Work order =>
What you output must be the exact lines from the first line of the data through the one holding "Q: For each instance of the bed", with no pictures.
*** Exercise materials ***
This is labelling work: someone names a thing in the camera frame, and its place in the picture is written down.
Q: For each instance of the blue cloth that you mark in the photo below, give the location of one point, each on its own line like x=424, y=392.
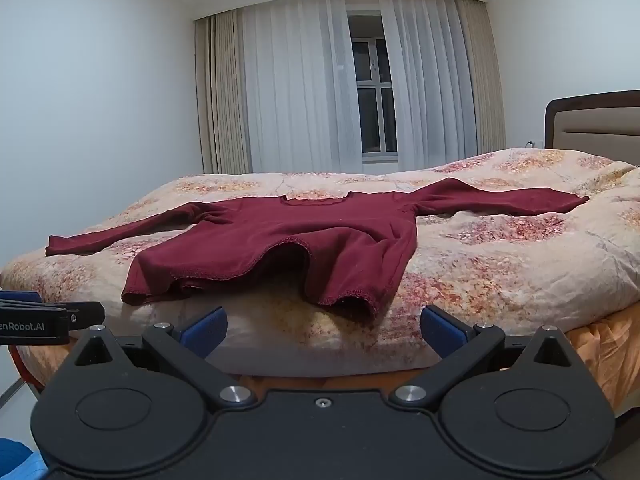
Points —
x=17, y=460

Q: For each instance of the dark red long-sleeve sweater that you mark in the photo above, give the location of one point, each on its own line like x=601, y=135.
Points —
x=280, y=247

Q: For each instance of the beige drape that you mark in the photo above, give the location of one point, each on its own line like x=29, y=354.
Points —
x=487, y=80
x=220, y=95

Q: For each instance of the brown padded bed headboard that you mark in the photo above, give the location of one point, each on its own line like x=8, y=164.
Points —
x=595, y=122

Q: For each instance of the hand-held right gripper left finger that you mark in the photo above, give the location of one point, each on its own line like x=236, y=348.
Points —
x=206, y=334

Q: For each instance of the white sheer curtain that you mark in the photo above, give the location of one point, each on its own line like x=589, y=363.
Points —
x=295, y=85
x=430, y=80

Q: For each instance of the white framed window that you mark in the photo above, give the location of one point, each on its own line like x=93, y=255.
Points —
x=372, y=85

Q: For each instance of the bed with floral quilt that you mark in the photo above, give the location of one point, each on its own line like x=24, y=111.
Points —
x=500, y=260

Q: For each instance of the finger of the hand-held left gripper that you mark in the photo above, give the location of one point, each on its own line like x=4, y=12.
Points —
x=87, y=314
x=20, y=296

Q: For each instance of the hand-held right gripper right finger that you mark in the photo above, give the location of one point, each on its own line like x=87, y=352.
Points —
x=441, y=332

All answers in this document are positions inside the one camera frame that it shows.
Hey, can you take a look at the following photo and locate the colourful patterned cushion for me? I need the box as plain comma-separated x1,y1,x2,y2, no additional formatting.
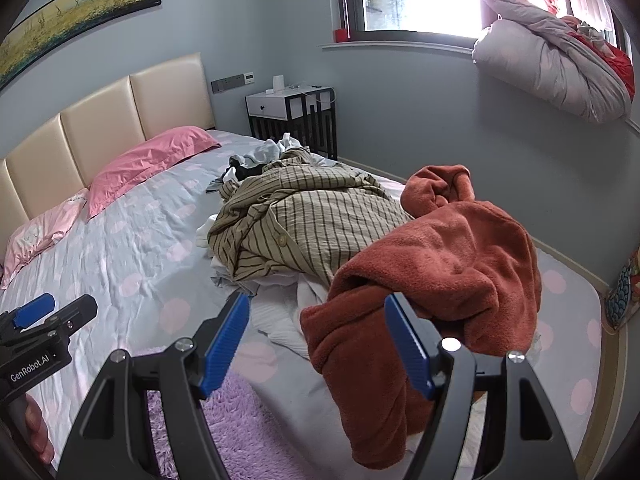
602,247,640,331

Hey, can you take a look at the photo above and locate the pale blue garment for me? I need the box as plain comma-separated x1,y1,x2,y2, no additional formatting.
205,132,341,193

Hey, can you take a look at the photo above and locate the pale pink satin pillow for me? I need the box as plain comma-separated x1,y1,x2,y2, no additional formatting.
0,187,91,291

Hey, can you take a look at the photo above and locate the black and white nightstand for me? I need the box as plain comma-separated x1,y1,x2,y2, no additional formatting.
245,85,340,161

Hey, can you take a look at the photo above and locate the purple fuzzy blanket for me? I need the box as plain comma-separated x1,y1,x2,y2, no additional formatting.
144,360,311,480

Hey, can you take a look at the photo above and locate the grey duvet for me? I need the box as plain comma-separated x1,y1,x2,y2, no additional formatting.
472,0,633,123

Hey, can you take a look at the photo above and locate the beige padded headboard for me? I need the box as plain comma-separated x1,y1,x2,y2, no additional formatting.
0,52,217,266

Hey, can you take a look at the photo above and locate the framed landscape painting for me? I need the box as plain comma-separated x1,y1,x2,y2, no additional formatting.
0,0,163,93

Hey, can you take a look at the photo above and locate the beige striped shirt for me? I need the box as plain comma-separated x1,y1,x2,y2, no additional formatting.
206,147,416,288

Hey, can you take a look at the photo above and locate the pile of white garments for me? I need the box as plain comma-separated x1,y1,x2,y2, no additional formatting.
195,212,341,361

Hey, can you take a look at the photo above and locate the window sill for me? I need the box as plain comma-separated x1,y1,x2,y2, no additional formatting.
320,40,481,57

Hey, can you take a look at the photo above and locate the red garment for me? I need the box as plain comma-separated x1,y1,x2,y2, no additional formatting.
560,15,636,101

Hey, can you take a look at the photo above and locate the rust fleece garment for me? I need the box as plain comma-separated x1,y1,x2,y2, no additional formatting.
300,164,543,466

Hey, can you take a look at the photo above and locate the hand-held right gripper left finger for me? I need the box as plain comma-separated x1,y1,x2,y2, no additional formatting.
56,291,251,480

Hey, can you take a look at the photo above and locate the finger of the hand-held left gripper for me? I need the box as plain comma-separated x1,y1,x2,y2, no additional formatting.
30,294,98,346
0,292,56,332

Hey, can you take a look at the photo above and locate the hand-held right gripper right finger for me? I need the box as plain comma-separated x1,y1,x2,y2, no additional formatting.
384,292,583,480

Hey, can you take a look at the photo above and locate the person's left hand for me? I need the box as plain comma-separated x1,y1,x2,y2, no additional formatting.
24,392,57,467

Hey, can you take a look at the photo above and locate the black garment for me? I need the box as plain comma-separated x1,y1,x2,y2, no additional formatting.
229,155,273,181

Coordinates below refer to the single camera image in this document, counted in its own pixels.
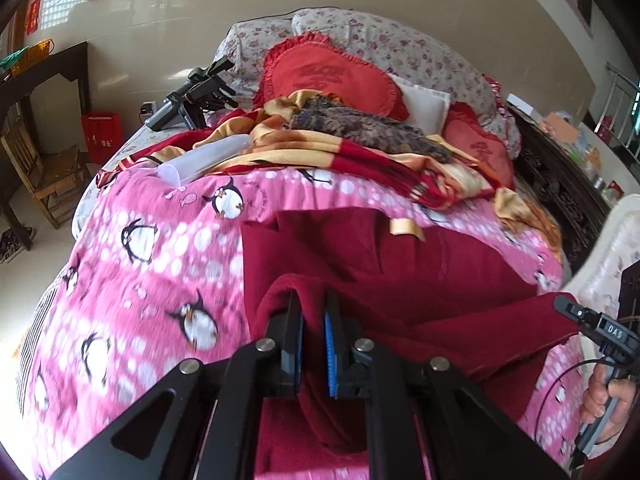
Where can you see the red and orange patterned blanket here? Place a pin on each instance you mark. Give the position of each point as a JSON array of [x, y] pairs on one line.
[[350, 147]]

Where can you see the dark red fleece garment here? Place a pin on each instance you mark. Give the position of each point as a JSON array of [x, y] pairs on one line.
[[425, 285]]

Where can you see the brown patterned cloth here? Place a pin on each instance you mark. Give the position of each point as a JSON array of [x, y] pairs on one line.
[[365, 127]]

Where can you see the wooden chair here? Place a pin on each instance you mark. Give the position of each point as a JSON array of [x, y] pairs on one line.
[[47, 175]]

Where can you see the red heart-shaped pillow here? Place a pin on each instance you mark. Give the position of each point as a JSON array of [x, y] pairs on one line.
[[477, 147], [325, 75]]

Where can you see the clear plastic tube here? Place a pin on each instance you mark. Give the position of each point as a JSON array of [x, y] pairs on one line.
[[205, 160]]

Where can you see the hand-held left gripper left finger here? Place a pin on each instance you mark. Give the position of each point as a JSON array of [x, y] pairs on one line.
[[298, 347]]

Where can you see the pink penguin print blanket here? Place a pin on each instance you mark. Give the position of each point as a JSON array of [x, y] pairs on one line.
[[150, 270]]

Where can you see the dark wooden table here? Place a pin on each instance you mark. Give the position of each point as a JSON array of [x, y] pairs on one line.
[[55, 67]]

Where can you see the white flat box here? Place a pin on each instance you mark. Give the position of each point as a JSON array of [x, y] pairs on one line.
[[522, 102]]

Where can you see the dark carved headboard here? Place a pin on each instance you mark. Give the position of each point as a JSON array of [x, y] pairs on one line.
[[560, 185]]

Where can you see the white pillow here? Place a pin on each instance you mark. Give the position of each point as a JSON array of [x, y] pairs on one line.
[[425, 105]]

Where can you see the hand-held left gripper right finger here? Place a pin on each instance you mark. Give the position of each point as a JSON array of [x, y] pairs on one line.
[[330, 352]]

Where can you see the person's right hand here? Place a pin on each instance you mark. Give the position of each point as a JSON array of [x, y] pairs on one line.
[[625, 405]]

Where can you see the short floral print pillow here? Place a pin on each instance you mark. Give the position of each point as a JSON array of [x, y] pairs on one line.
[[250, 50]]

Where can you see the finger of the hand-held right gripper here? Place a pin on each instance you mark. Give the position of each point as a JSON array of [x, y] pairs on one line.
[[570, 308]]

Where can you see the black hand-held device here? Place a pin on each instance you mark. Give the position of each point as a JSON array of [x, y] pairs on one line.
[[195, 92]]

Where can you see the red fringed cloth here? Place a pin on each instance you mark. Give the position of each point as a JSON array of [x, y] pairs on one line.
[[492, 85]]

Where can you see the orange cardboard packet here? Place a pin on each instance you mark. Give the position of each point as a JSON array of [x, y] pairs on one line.
[[560, 127]]

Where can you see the metal railing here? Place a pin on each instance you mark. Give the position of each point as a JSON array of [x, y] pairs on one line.
[[625, 105]]

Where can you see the wall power socket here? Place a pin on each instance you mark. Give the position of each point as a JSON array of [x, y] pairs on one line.
[[147, 108]]

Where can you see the striped bed sheet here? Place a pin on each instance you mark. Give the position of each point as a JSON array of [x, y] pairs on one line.
[[37, 340]]

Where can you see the green cloth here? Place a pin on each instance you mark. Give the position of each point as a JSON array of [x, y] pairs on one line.
[[14, 57]]

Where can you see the dark sneakers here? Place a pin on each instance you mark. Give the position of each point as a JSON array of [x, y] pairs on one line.
[[15, 245]]

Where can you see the long floral print pillow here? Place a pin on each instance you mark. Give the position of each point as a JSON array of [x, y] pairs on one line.
[[400, 40]]

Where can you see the yellow plastic basket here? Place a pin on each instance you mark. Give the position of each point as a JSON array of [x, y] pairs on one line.
[[32, 55]]

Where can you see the red wall decoration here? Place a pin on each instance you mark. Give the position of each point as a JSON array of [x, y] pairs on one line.
[[32, 16]]

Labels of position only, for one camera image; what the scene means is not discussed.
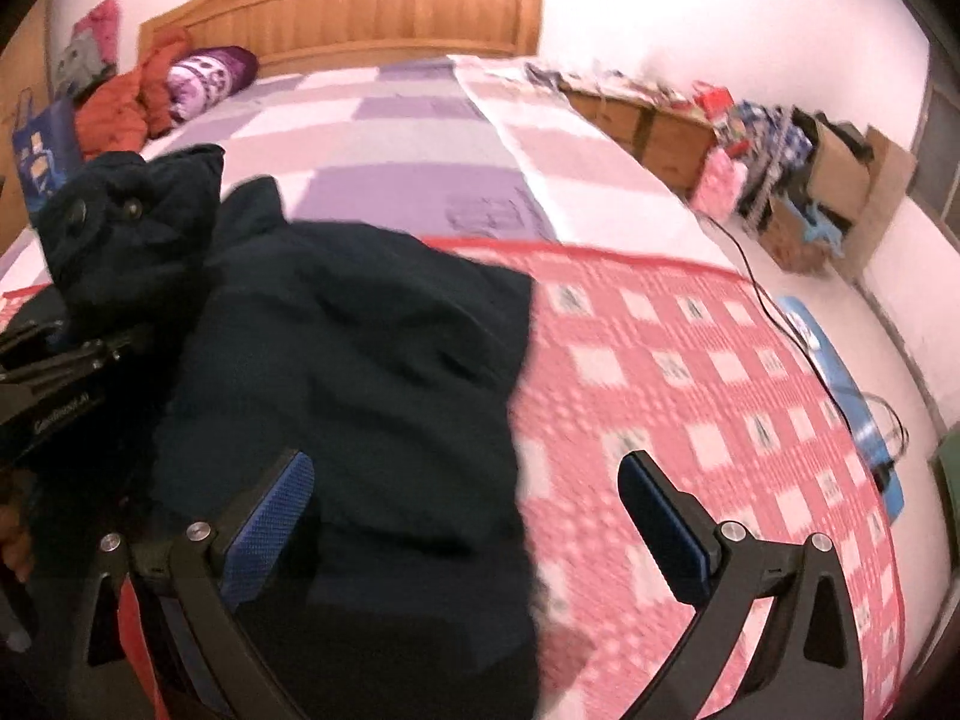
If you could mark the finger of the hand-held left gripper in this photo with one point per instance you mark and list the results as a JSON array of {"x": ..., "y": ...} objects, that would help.
[
  {"x": 82, "y": 356},
  {"x": 30, "y": 337}
]

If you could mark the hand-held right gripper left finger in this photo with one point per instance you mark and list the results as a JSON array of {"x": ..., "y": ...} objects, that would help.
[{"x": 266, "y": 532}]

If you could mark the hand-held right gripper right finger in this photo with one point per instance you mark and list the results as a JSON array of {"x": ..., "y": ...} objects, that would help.
[{"x": 664, "y": 532}]

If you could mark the dark navy padded jacket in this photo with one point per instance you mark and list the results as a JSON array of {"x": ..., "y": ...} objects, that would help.
[{"x": 337, "y": 390}]

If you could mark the pink and grey clothes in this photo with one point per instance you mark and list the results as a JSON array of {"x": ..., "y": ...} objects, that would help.
[{"x": 86, "y": 49}]

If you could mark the person's left hand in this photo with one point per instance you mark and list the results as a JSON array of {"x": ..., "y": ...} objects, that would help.
[{"x": 15, "y": 540}]

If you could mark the red checkered mat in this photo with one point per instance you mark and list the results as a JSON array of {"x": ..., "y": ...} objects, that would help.
[{"x": 712, "y": 405}]

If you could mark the blue tote bag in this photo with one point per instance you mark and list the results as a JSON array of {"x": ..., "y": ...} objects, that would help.
[{"x": 45, "y": 154}]

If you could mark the black power adapter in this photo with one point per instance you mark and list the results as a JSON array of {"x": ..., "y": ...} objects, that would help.
[{"x": 885, "y": 478}]

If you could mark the blue floor mat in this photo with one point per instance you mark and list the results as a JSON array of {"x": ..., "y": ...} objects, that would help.
[{"x": 832, "y": 367}]

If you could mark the orange padded jacket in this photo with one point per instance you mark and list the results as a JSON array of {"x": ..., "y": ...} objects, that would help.
[{"x": 124, "y": 109}]

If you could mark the wooden wardrobe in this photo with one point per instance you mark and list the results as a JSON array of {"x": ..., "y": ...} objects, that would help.
[{"x": 19, "y": 75}]

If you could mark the green board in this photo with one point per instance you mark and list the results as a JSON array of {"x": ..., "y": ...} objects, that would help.
[{"x": 949, "y": 487}]

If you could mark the purple patterned pillow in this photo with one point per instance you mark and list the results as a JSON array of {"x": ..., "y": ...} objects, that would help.
[{"x": 210, "y": 79}]

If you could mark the small cardboard box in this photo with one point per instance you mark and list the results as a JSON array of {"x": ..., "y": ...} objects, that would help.
[{"x": 787, "y": 236}]

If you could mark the pink plastic bag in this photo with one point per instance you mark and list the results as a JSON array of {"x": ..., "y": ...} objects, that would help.
[{"x": 718, "y": 184}]

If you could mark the wooden nightstand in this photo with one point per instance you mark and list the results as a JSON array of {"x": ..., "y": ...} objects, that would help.
[{"x": 660, "y": 139}]

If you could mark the large cardboard box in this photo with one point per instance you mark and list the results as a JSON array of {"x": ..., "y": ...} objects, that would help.
[{"x": 844, "y": 176}]

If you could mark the bed with checkered sheet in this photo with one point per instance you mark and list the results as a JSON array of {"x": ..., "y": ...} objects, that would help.
[{"x": 420, "y": 135}]

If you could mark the blue plaid clothing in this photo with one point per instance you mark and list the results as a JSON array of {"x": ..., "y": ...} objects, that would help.
[{"x": 769, "y": 142}]

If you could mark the red gift box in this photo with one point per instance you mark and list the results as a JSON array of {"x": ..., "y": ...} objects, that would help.
[{"x": 714, "y": 99}]

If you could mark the wooden headboard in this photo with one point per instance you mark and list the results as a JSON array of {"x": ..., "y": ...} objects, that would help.
[{"x": 360, "y": 7}]

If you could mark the pile of papers and trinkets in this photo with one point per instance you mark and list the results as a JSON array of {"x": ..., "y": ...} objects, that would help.
[{"x": 600, "y": 82}]

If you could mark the window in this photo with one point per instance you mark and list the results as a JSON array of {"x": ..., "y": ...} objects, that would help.
[{"x": 941, "y": 142}]

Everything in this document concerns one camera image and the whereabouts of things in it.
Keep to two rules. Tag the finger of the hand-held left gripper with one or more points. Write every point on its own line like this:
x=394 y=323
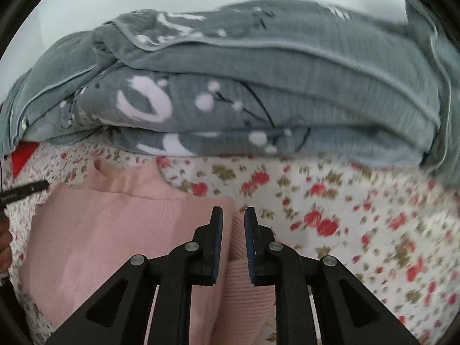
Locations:
x=27 y=190

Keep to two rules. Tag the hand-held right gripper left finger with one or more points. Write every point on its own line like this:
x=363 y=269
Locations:
x=216 y=246

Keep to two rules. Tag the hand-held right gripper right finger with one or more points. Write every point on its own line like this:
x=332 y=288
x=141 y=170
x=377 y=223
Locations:
x=250 y=251

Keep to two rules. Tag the pink knit sweater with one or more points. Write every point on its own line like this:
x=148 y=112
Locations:
x=107 y=230

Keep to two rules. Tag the person's left hand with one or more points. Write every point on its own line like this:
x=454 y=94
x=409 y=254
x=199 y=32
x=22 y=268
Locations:
x=5 y=246

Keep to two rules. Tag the red cloth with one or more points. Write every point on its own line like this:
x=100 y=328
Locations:
x=23 y=156

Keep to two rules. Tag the floral bed sheet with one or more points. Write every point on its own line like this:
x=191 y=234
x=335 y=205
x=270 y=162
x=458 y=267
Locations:
x=359 y=222

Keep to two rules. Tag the grey floral blanket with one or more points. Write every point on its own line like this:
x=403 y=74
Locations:
x=287 y=79

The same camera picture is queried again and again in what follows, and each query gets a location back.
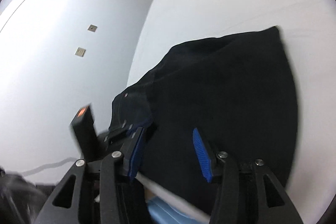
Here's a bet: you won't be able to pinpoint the dark cloth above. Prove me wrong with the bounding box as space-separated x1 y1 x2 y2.
0 166 53 224

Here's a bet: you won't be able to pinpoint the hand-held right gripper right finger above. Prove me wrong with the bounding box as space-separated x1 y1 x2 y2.
192 128 302 224

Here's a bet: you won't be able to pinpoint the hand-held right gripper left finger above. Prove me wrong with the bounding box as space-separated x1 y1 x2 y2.
34 126 146 224

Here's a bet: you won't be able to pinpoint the person's blue jeans leg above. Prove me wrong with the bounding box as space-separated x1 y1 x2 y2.
147 198 210 224

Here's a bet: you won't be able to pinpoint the black pants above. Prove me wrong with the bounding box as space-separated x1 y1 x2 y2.
109 26 298 214

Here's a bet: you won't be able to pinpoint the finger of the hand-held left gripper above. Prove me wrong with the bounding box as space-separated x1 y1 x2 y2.
101 127 137 147
***
Reply =>
This is labelling work: someone names a thing in the camera frame, and its place in the picture is written down.
Q: For each instance of the blue cloth that you mark in the photo below, give the location of one point, each on its own line like x=424, y=392.
Points —
x=17, y=460

Q: For each instance of the dark red long-sleeve sweater that you mark in the photo above, give the location of one point, each on its own line like x=601, y=135.
Points —
x=280, y=247

Q: For each instance of the beige drape that you mark in the photo above, give the location of one point, each on its own line like x=29, y=354.
Points —
x=487, y=80
x=220, y=95

Q: For each instance of the brown padded bed headboard that you mark in the photo above, give the location of one point, each on its own line like x=8, y=164.
Points —
x=595, y=122

Q: For each instance of the hand-held right gripper left finger that you mark in the photo above, give the location of one point, each on its own line like x=236, y=348.
Points —
x=206, y=334

Q: For each instance of the white sheer curtain that you mark in the photo above, give the location of one point, each on its own line like x=589, y=363.
Points —
x=295, y=85
x=430, y=80

Q: For each instance of the white framed window that you mark in the photo above, give the location of one point, each on its own line like x=93, y=255.
Points —
x=372, y=85

Q: For each instance of the bed with floral quilt that you mark in the photo above, give the location of one point, each on its own line like x=24, y=111.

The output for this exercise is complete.